Beginning at the line that contains "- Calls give", reproduce the entries below exactly, ending with the line that contains "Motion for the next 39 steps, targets". Omit each picture.

(EXTRACTED ENTRIES):

+++++

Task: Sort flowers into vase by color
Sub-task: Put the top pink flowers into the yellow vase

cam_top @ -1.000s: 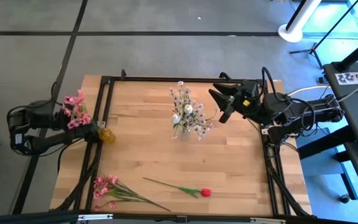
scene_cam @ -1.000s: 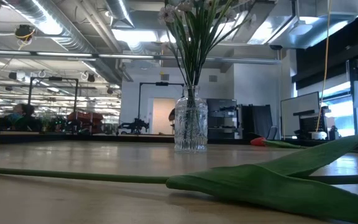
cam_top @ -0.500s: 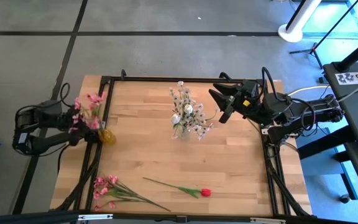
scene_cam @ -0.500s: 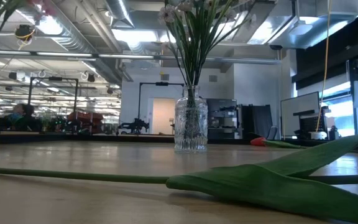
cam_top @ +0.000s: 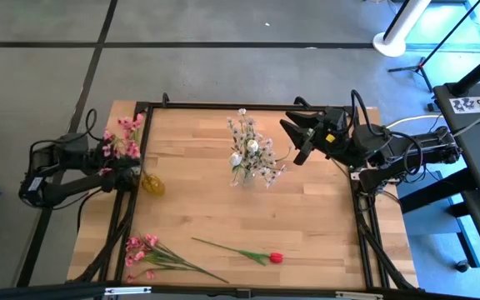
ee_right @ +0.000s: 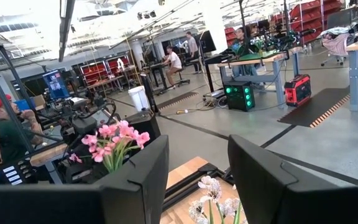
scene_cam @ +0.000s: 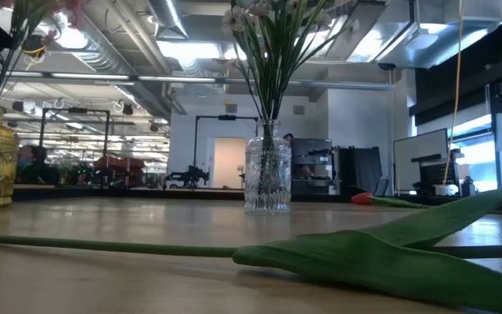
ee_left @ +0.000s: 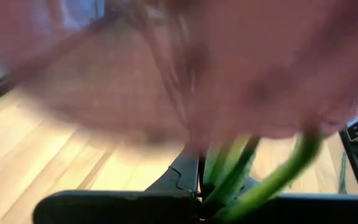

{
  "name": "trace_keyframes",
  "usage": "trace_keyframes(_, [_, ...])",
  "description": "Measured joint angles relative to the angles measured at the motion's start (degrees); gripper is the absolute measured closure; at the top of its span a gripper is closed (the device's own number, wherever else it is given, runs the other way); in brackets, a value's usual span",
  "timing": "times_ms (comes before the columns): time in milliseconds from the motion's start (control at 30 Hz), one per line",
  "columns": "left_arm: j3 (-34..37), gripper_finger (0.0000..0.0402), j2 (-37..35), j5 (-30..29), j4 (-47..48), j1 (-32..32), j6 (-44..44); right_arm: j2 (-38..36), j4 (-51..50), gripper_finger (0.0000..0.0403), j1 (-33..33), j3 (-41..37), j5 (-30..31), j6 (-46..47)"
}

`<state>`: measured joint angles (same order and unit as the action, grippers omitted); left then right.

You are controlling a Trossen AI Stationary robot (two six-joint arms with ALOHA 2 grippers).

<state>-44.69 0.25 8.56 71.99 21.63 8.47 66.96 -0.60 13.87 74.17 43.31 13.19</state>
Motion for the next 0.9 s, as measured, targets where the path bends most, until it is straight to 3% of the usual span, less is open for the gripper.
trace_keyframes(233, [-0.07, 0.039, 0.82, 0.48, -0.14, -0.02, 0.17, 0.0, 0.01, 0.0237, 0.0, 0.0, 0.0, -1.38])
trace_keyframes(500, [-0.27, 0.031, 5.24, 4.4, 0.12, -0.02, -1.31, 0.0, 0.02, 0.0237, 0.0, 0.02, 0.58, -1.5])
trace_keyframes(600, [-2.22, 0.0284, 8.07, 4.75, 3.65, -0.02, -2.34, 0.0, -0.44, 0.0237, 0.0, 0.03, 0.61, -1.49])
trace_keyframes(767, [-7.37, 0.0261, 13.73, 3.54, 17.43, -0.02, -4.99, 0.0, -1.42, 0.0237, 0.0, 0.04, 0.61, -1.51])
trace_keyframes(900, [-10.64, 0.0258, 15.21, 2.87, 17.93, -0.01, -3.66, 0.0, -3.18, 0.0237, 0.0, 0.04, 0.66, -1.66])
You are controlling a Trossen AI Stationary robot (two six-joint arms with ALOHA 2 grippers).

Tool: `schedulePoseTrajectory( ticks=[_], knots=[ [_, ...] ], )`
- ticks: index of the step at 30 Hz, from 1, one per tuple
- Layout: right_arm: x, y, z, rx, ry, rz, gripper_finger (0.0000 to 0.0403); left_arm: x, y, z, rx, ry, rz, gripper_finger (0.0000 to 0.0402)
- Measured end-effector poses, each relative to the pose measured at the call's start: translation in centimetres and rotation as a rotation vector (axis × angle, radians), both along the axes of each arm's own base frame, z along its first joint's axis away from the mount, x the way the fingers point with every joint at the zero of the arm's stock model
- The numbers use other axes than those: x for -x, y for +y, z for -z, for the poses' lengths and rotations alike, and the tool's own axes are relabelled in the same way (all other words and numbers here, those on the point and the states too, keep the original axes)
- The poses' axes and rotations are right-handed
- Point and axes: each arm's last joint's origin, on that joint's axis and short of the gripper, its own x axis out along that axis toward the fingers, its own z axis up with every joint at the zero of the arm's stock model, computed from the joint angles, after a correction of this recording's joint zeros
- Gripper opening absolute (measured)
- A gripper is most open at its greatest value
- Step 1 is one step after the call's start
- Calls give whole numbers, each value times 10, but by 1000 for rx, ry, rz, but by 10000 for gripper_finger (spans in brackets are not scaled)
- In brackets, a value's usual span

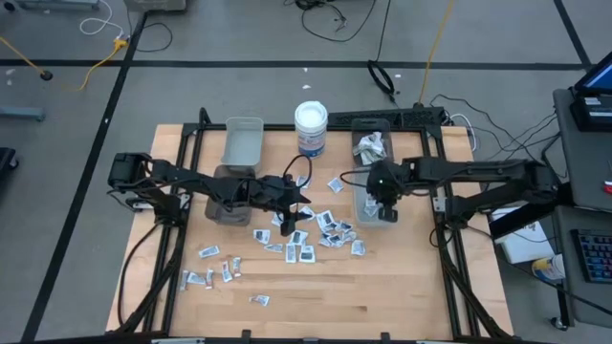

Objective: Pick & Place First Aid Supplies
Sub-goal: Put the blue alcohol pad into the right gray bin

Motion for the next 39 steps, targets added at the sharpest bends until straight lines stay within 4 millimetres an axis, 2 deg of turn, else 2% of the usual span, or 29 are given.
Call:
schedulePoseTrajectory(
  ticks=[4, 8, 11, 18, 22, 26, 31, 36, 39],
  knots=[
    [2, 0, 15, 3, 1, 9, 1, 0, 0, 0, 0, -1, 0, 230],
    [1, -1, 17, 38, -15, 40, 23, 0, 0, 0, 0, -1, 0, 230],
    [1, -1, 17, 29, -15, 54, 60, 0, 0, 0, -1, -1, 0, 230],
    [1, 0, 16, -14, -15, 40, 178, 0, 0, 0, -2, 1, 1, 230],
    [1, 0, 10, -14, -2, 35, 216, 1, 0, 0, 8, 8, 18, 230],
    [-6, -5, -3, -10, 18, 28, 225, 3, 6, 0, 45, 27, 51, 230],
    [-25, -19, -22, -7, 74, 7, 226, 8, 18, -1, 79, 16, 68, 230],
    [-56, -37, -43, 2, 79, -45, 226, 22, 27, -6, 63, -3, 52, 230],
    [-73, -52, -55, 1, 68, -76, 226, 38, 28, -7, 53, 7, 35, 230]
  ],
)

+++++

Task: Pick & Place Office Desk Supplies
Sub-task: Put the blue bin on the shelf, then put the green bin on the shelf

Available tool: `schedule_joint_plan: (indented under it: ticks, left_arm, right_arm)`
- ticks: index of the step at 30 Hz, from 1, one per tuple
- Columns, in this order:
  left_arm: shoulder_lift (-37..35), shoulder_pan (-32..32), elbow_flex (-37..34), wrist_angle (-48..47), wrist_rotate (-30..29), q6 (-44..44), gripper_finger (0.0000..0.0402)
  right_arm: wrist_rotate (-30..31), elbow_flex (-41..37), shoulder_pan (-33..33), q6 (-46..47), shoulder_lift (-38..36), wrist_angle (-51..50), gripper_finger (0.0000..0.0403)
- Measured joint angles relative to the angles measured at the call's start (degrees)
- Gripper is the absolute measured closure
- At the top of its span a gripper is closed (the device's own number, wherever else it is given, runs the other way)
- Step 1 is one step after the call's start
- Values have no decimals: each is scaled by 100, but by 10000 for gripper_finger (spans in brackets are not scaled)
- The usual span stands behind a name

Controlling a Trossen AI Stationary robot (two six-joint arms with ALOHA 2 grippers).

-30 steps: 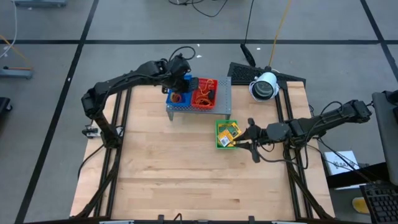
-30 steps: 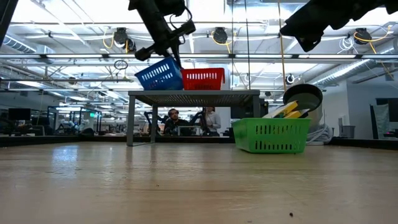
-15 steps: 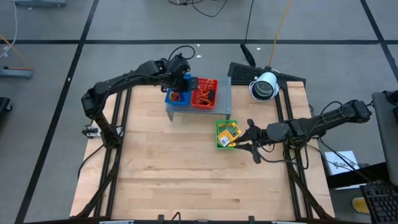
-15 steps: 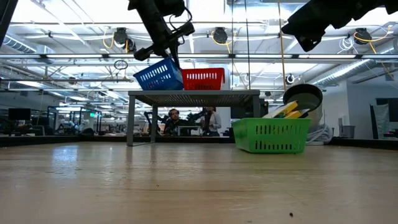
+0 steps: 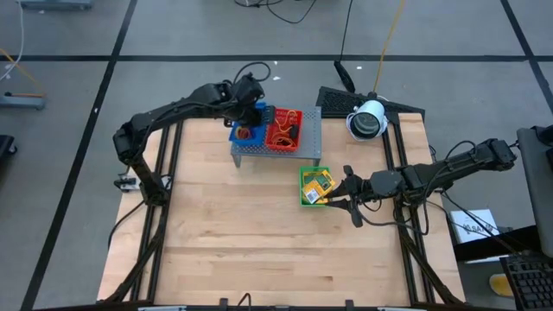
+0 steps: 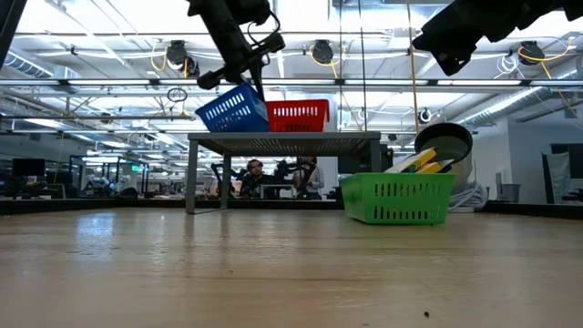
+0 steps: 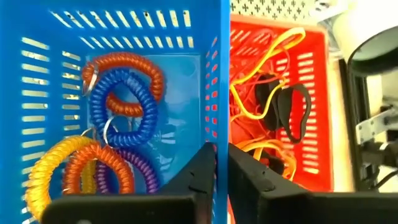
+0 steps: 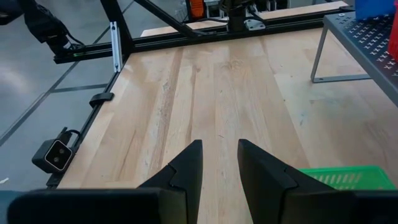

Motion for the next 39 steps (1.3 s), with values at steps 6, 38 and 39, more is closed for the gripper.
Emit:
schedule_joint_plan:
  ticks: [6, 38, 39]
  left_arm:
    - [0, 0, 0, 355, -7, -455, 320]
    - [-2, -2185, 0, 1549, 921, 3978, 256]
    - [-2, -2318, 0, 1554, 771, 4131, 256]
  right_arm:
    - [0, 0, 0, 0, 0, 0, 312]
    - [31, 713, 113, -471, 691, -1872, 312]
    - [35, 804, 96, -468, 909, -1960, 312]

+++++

(YOUR RESPONSE):
- Calls give whole numbers, each value times 10, but by 1000 for rx, ry, rz, but by 10000 for gripper_finger (spans in brackets are not scaled)
- In brackets, a value's usual span


Objective: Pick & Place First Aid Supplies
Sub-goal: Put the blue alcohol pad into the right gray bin

Motion for the next 39 steps, targets added at the sharpest bends until straight lines stay within 4 millimetres an axis, 2 deg of turn, else 2% of the usual span, or 29 are given.

No further output remains for this exercise.